What you have to do | Could you return all of the data exactly as given?

────────

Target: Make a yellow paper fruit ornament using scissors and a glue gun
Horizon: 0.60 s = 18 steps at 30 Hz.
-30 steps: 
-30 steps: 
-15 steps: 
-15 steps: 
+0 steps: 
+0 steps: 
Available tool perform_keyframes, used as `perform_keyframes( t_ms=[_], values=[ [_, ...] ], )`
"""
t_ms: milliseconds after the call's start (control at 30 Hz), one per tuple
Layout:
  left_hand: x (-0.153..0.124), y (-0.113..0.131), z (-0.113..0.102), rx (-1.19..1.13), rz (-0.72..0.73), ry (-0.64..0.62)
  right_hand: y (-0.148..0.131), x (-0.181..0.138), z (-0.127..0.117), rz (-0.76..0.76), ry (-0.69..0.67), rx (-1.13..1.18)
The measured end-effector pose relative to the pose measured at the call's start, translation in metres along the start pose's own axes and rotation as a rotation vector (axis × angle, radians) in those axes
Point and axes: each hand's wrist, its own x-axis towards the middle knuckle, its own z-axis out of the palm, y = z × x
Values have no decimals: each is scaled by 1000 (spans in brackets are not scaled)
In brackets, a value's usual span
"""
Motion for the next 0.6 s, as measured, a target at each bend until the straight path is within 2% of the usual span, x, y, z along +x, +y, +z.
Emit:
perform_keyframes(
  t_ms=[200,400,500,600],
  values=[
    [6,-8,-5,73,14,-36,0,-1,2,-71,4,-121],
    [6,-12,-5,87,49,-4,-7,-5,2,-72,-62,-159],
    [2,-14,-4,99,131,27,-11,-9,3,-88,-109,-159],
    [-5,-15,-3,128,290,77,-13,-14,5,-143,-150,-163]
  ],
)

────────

Final answer |
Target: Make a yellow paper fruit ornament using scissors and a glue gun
Horizon: 0.60 s = 18 steps at 30 Hz.
-30 steps: 
-30 steps: 
-15 steps: 
-15 steps: 
+0 steps: 
+0 steps: 
Available tool perform_keyframes, used as `perform_keyframes( t_ms=[_], values=[ [_, ...] ], )`
"""
t_ms: milliseconds after the call's start (control at 30 Hz), one per tuple
Layout:
  left_hand: x (-0.153..0.124), y (-0.113..0.131), z (-0.113..0.102), rx (-1.19..1.13), rz (-0.72..0.73), ry (-0.64..0.62)
  right_hand: y (-0.148..0.131), x (-0.181..0.138), z (-0.127..0.117), rz (-0.76..0.76), ry (-0.69..0.67), rx (-1.13..1.18)
The measured end-effector pose relative to the pose measured at the call's start, translation in metres along the start pose's own axes and rotation as a rotation vector (axis × angle, radians) in those axes
Point and axes: each hand's wrist, its own x-axis towards the middle knuckle, its own z-axis out of the palm, y = z × x
Values have no decimals: each is scaled by 1000 (spans in brackets are not scaled)
In brackets, a value's usual span
"""
Motion for the next 0.6 s, as measured, a target at each bend until the straight path is within 2% of the usual span, x, y, z along +x, +y, +z.
Emit:
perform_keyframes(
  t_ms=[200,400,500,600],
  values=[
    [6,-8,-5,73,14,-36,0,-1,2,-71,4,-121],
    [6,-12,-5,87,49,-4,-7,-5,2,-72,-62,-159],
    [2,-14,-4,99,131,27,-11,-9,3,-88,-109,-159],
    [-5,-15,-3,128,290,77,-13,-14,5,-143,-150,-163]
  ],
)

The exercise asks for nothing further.